**WHAT THE TASK REQUIRES**. Leave out the images and repeat the listing below without a single change.

**COLLECTED MATERIAL**.
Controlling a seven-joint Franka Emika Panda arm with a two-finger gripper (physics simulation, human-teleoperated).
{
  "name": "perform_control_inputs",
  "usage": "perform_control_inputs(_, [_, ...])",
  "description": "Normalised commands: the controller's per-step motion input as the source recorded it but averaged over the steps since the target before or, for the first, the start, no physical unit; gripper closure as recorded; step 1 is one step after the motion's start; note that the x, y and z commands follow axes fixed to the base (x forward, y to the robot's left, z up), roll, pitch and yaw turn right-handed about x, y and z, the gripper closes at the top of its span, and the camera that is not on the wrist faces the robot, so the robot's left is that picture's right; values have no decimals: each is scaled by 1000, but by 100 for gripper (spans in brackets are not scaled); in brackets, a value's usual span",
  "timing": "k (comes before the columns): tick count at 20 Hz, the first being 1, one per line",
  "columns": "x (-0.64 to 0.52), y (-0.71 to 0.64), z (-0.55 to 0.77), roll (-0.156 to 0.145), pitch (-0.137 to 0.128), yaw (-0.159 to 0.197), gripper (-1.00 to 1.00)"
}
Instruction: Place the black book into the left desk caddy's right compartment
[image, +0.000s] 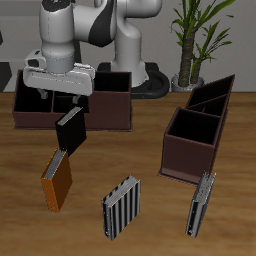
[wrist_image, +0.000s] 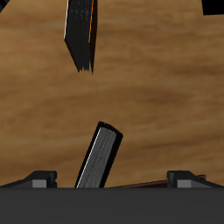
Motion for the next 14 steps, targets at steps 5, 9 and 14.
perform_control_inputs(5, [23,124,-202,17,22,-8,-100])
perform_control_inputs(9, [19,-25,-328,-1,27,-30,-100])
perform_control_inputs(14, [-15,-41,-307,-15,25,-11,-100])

**ANSWER SPACE**.
Controlling a seven-joint Franka Emika Panda arm with a two-finger gripper (physics simulation, human-teleoperated).
{
  "name": "perform_control_inputs",
  "usage": "perform_control_inputs(_, [_, ...])",
  "description": "Normalised commands: the controller's per-step motion input as the source recorded it but averaged over the steps since the target before or, for the first, the start, no physical unit; gripper closure as recorded; step 1 is one step after the motion's start; note that the x, y and z commands follow axes fixed to the base (x forward, y to the robot's left, z up), roll, pitch and yaw turn right-handed about x, y and z, the gripper closes at the top of its span, and the camera that is not on the wrist faces the robot, so the robot's left is that picture's right; values have no decimals: each is scaled by 1000, but by 100 for gripper (spans in brackets are not scaled); in brackets, a value's usual span",
  "timing": "k (comes before the columns): tick count at 20 Hz, the first being 1, one per line",
  "columns": "x (-0.64 to 0.52), y (-0.71 to 0.64), z (-0.55 to 0.77), roll (-0.156 to 0.145), pitch (-0.137 to 0.128), yaw (-0.159 to 0.197), gripper (-1.00 to 1.00)"
}
Instruction: Place the black book into the left desk caddy's right compartment
[image, +0.000s] 
[wrist_image, +0.000s] 
Motion for the next 14 steps, targets at steps 5, 9 and 14.
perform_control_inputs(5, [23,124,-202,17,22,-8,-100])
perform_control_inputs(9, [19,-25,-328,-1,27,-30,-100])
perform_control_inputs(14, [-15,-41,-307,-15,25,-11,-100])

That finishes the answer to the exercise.